[RFC PATCH] media: hantro: respect data_offset in vb2_plane
Nicolas Dufresne
nicolas at ndufresne.ca
Sat Apr 1 08:28:04 PDT 2023
Le vendredi 31 mars 2023 à 18:24 +0200, Michael Tretter a écrit :
> Hi Nicolas,
>
> On Fri, 31 Mar 2023 11:07:44 -0400, Nicolas Dufresne wrote:
> > Le lundi 27 mars 2023 à 15:23 +0200, Michael Tretter a écrit :
> > > The vb2_plane in the vb2_v4l2_buffer may have a data_offset, which is
> > > written by user space to tell the driver that the data starts at an
> > > offset into the buffer. Currently the hantro driver assumes that the
> > > data starts directly at the base address of the buffer.
> > >
> > > Add the data_offset to the plane dma_address to make sure that the
> > > encoder actually reads the plane data if the user space put the plane
> > > data at an offset into the buffer. Otherwise the encoded data may not be
> > > the data that userspace expected to be encoded.
> > >
> >
> > The data_offset for this purpose have limited use, and this usage is only valid
> > for encoders (OUTPUT queues). Would it be possible to state this clearly in the
> > subject ?
>
> I'll update the subject.
>
> >
> > >
> > > Signed-off-by: Michael Tretter <m.tretter at pengutronix.de>
> > > ---
> > > Hi,
> > >
> > > Most other drivers also assume that the address returned by
> > > vb2_dma_contig_plane_dma_addr() is the start of the plane data. Maybe it
> > > would be better to change vb2_dma_contig_plane_dma_addr() to already add
> > > the data_offset to the plane address. However, there are a few drivers
> > > that already have a helper that respects the data_offset, but that seems
> > > to be the exception rather than the rule.
> >
> > I had this discussion recently, and its a bit hardware specific. Some HW may
> > support any random offset, in which case you will program the original (and
> > aligned) address, and program the offset in the HW. But some HW may not, in
> > which case you need to add alignment validation in the driver.
>
> This makes sense, but it's still a bit surprising that some drivers don't
> respect the data_offset. Maybe there should be a check that warns or returns
> an error to userspace if the data_offset is set but ignored by the driver?

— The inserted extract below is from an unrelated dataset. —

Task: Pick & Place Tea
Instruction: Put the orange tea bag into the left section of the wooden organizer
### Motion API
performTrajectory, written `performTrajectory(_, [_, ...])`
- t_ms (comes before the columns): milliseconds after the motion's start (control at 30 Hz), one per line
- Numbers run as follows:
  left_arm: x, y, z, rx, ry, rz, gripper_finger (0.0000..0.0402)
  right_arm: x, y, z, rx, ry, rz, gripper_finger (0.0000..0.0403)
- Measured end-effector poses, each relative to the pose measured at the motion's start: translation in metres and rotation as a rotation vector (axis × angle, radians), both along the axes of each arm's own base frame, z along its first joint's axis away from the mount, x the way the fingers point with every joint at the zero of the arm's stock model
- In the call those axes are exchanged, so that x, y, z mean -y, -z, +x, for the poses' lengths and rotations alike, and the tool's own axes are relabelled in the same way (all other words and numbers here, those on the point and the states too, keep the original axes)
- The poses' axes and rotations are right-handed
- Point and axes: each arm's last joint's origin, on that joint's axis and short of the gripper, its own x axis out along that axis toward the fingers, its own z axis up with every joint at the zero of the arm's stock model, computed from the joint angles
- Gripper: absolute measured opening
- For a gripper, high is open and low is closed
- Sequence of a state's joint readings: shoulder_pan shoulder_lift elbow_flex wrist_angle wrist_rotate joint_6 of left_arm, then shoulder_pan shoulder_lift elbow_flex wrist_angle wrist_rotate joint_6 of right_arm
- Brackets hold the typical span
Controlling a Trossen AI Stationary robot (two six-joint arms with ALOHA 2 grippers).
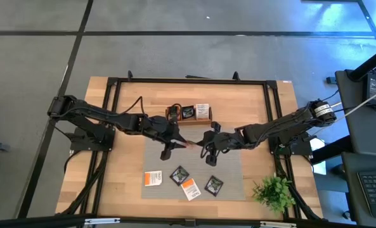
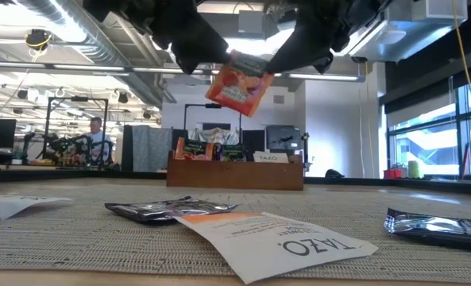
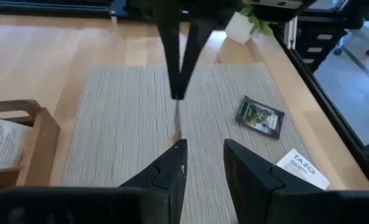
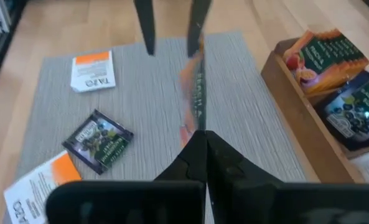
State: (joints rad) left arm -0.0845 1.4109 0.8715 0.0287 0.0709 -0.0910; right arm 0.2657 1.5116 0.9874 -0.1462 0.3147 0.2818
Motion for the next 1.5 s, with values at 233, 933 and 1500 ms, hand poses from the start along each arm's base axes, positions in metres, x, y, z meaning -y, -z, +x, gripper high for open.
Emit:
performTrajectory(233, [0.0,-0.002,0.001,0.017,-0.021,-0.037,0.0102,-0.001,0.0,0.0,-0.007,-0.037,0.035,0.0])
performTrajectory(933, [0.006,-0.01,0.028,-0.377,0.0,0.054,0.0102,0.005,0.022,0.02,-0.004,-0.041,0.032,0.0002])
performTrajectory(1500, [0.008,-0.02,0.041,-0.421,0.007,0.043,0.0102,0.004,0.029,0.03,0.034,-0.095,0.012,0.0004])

> With such an error, the behavior of vb2_dma_contig_plane_dma_addr() would be
> obvious. OTOH, the warning would have to be added in the driver, too.
I would not be surprised if this is yet another "after the fact" API, or that we
didn't realize that by adding it, it became mandatory, Hans has been adding
capability flags for all the old one. My suggestion, cause there is no way we
can fix all the drivers is to introduce:
V4L2_BUF_CAP_SUPPORTS_DATA_OFFSET
At least we could fix userspace to avoid it if its not set. By the way, you'd be
impressed how many time we "fixed" GPU and Display drivers because they forgot
to take an offset into account.
>
> >
> > >
> > > What I am actually trying to achieve is to import a V4L2_PIX_FMT_NV12
> > > buffer from a Rockchip RGA2 (which doesn't support the multi-planar API)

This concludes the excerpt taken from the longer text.